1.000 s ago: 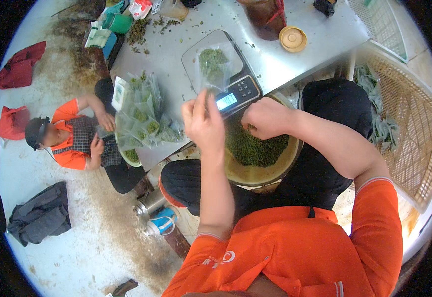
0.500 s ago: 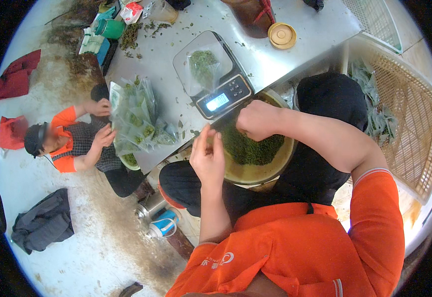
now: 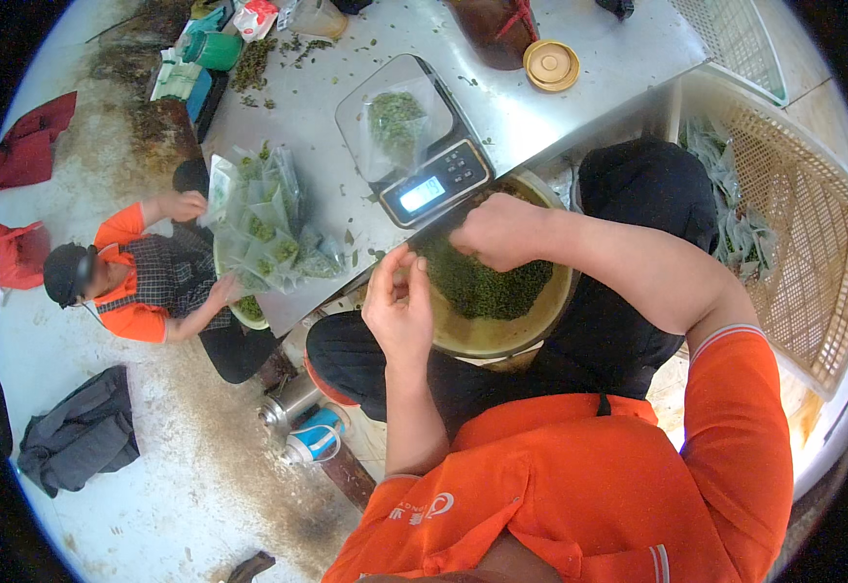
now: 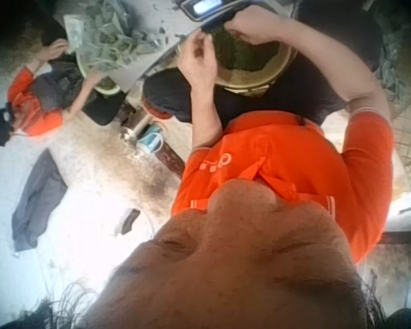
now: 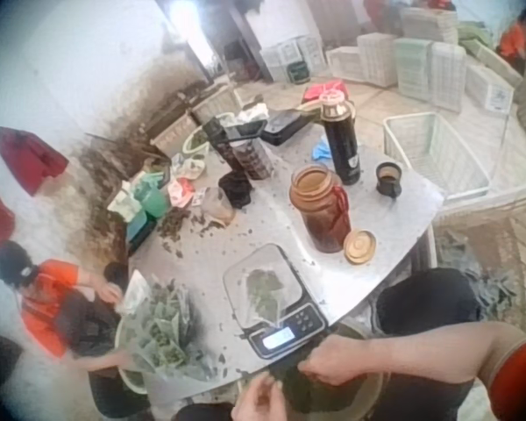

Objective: The person scoops green leaves from a bowl into small plastic bags, weighs each bag on a digital scale, and places the filled bags on the table. The person repeats this process continuously.

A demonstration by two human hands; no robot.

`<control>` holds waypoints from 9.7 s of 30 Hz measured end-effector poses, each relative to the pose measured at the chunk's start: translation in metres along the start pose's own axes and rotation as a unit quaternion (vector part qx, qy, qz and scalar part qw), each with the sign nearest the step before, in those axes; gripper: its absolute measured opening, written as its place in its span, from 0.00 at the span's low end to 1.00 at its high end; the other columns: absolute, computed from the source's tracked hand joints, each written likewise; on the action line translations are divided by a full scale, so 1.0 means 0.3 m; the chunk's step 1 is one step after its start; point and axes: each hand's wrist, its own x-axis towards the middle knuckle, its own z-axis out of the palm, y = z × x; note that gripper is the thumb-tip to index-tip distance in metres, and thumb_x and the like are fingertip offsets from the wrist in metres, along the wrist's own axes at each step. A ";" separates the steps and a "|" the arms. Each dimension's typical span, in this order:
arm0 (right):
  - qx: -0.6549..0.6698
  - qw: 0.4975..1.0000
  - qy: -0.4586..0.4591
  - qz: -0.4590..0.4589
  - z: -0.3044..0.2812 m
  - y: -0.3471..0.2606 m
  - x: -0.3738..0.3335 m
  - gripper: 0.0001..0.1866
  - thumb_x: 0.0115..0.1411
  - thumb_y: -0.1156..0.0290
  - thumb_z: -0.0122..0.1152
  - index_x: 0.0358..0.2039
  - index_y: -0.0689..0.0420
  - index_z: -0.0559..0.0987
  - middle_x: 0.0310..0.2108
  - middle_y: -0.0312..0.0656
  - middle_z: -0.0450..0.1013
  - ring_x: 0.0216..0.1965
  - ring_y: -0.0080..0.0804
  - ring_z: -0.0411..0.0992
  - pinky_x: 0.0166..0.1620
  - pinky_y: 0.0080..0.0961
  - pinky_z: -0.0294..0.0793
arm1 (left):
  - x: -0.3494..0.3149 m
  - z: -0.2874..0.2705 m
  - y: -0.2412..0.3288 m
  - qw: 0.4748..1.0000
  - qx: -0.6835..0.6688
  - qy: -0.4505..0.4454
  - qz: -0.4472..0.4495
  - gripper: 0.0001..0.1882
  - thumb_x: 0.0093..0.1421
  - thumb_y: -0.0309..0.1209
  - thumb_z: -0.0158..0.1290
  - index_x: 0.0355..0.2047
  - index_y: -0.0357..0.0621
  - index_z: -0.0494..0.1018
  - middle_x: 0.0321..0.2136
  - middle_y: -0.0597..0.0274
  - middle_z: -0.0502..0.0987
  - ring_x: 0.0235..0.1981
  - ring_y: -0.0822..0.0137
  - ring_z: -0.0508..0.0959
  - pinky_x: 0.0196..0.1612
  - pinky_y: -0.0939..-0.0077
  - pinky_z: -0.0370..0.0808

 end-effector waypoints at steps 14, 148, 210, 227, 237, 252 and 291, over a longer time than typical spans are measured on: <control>0.295 0.950 0.096 0.031 -0.028 -0.026 0.006 0.15 0.57 0.69 0.70 0.42 0.59 0.76 0.32 0.45 0.81 0.36 0.48 0.81 0.40 0.41 0.78 | -0.012 0.061 -0.125 0.932 -0.267 -0.117 -0.215 0.13 0.68 0.23 0.59 0.51 0.34 0.79 0.38 0.61 0.84 0.35 0.73 0.82 0.41 0.78 0.80; -0.022 0.864 0.489 -0.119 -0.277 -0.127 -0.078 0.10 0.43 0.80 0.73 0.26 0.55 0.81 0.32 0.35 0.78 0.36 0.37 0.75 0.40 0.34 0.71 | 0.599 -0.250 0.037 0.973 0.048 -0.003 0.226 0.09 0.69 0.21 0.54 0.48 0.37 0.79 0.45 0.54 0.83 0.46 0.63 0.84 0.49 0.70 0.79; -0.045 0.854 0.518 0.022 -0.196 0.155 0.117 0.07 0.64 0.68 0.64 0.40 0.53 0.85 0.41 0.33 0.80 0.36 0.40 0.80 0.40 0.35 0.80 | -0.073 0.043 -0.241 0.787 -0.394 -0.173 -0.443 0.06 0.65 0.24 0.60 0.41 0.36 0.80 0.26 0.61 0.80 0.18 0.72 0.77 0.22 0.77 0.77; -0.047 0.840 0.541 -0.002 -0.236 0.155 0.099 0.07 0.61 0.71 0.67 0.40 0.53 0.85 0.41 0.36 0.81 0.36 0.39 0.82 0.38 0.32 0.82 | 0.181 0.046 0.009 0.949 -0.256 0.075 -0.169 0.14 0.69 0.23 0.57 0.52 0.28 0.78 0.38 0.49 0.85 0.28 0.71 0.83 0.33 0.76 0.84; -0.040 0.834 0.550 -0.002 -0.231 0.154 0.085 0.06 0.62 0.70 0.67 0.40 0.53 0.85 0.40 0.35 0.81 0.35 0.36 0.82 0.38 0.32 0.82 | 0.031 -0.041 -0.031 0.957 -0.217 0.038 -0.188 0.13 0.68 0.23 0.59 0.51 0.30 0.79 0.38 0.50 0.85 0.30 0.72 0.84 0.36 0.75 0.85; -0.027 0.845 0.534 0.001 -0.270 0.109 0.057 0.05 0.57 0.76 0.67 0.35 0.58 0.84 0.37 0.43 0.79 0.35 0.44 0.80 0.37 0.34 0.80 | -0.009 0.019 -0.102 0.958 -0.214 -0.028 -0.192 0.12 0.69 0.23 0.58 0.51 0.31 0.79 0.38 0.53 0.85 0.30 0.70 0.84 0.36 0.75 0.85; -0.017 0.860 0.510 -0.003 -0.255 0.104 0.069 0.04 0.58 0.76 0.67 0.35 0.59 0.84 0.36 0.43 0.79 0.35 0.44 0.80 0.38 0.34 0.80 | -0.131 0.051 -0.339 0.720 -0.565 -0.163 -0.368 0.05 0.71 0.24 0.53 0.46 0.41 0.75 0.38 0.53 0.83 0.39 0.62 0.85 0.44 0.67 0.86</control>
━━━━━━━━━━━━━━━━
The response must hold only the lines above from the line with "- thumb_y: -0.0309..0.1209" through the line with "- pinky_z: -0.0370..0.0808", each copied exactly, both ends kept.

**Problem solution**.
  - thumb_y: -0.0309..0.1209
  - thumb_z: -0.0158..0.1290
  - index_x: 0.0355..0.2047
  - index_y: -0.0357..0.0621
  - index_z: -0.0494..0.1018
  - middle_x: 0.0321..0.2136
  - middle_y: -0.0597..0.0274
  - middle_z: -0.0502..0.0987
  - ring_x: 0.0235..0.1981
  - ring_y: -0.0822..0.0137
  - ring_z: -0.0508..0.0959
  - pinky_x: 0.0196..0.1612
  - pinky_y: -0.0939..-0.0077
  - pinky_z: -0.0370..0.0808

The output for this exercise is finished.